Records for this exercise START

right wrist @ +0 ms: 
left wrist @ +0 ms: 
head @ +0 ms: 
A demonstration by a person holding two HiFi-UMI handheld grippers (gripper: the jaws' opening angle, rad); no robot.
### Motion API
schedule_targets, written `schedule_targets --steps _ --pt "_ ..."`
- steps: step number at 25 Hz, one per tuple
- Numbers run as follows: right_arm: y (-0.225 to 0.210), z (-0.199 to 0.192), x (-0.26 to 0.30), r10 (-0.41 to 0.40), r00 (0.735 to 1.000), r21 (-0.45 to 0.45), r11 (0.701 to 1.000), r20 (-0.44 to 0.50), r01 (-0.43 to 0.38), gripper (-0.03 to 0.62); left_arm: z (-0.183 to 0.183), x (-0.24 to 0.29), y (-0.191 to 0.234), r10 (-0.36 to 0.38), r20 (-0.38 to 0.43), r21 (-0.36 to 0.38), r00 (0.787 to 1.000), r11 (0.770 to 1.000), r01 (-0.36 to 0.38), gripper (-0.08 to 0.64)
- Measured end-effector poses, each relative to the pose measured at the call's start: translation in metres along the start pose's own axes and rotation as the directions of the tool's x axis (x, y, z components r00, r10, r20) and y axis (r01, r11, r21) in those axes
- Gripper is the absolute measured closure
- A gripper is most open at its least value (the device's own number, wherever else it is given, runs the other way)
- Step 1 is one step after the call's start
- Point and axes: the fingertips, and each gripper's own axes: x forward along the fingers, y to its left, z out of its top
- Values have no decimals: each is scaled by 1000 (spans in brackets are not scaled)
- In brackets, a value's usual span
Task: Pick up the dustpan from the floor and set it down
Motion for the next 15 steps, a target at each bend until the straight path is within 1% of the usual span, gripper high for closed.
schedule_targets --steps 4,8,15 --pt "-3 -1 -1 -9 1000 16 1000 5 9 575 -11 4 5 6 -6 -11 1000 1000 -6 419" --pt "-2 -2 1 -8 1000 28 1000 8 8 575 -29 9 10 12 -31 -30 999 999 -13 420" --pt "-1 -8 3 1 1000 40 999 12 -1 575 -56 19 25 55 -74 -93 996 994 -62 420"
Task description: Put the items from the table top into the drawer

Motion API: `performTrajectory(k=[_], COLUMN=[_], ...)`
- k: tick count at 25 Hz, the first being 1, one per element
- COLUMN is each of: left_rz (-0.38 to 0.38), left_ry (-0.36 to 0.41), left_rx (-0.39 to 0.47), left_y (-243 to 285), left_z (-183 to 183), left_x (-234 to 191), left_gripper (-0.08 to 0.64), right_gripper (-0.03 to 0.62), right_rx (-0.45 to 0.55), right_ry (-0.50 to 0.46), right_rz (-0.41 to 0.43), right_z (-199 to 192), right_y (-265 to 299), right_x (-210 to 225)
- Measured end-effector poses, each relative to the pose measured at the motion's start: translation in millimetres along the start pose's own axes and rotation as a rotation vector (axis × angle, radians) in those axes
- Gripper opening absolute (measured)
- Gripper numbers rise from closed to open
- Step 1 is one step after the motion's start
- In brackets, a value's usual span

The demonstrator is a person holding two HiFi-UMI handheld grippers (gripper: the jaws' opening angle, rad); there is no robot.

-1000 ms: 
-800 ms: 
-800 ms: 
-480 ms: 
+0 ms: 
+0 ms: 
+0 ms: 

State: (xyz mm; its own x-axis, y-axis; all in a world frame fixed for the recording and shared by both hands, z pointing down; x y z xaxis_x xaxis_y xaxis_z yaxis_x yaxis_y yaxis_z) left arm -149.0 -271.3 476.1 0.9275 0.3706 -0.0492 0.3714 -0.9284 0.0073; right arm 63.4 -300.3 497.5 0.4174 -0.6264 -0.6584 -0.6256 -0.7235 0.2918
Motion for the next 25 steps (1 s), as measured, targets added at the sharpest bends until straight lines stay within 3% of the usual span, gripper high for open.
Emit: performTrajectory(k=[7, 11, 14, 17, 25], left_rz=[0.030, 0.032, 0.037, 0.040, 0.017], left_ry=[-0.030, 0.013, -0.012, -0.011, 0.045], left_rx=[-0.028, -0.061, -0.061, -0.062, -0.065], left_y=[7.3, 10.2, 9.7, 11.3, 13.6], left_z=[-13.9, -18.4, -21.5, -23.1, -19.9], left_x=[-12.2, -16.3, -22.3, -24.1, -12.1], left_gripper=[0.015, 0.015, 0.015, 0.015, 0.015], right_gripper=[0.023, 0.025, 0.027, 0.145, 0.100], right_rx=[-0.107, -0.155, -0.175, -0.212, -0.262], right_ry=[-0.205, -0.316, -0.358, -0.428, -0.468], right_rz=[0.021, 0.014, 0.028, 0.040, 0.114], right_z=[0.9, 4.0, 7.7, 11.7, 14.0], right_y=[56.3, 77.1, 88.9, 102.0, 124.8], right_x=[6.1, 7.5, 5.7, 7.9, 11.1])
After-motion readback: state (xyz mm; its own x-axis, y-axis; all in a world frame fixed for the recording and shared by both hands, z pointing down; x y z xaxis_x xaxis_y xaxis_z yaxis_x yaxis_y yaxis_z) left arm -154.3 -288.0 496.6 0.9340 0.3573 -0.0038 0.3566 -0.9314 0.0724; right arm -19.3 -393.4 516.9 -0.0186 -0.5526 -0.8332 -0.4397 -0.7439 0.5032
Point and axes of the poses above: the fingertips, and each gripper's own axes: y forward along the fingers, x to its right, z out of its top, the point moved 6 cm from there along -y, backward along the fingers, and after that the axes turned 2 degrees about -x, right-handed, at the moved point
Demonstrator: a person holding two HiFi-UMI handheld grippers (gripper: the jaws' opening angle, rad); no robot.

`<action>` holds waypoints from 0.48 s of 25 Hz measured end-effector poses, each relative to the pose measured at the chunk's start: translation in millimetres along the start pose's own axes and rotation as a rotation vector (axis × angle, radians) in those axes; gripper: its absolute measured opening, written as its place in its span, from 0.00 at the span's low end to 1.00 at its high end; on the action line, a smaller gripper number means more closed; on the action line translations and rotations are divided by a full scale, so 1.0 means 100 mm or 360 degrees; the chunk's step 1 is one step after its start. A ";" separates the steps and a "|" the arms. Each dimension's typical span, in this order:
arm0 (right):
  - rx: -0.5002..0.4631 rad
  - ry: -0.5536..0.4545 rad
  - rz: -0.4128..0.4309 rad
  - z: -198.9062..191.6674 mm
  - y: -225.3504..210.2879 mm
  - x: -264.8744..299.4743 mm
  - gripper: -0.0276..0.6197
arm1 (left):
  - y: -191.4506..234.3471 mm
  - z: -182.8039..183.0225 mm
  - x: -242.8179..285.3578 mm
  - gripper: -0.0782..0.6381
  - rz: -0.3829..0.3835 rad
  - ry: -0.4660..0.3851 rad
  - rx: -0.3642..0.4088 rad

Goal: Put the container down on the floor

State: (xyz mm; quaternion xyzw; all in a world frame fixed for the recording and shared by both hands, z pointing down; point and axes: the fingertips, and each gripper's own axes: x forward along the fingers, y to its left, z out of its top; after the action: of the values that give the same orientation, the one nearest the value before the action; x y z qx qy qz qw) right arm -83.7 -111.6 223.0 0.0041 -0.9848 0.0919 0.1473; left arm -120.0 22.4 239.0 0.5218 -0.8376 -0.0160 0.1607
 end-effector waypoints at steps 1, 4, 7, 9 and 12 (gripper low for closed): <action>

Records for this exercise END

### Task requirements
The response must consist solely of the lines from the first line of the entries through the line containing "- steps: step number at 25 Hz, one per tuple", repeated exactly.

### Answer space
right wrist @ +0 ms: 
left wrist @ +0 ms: 
head @ +0 ms: 
A demonstration by a person holding two HiFi-UMI handheld grippers (gripper: the jaws' opening angle, rad); no robot.
### Motion API
schedule_targets, written `schedule_targets --steps _ --pt "_ ..."`
- steps: step number at 25 Hz, one per tuple

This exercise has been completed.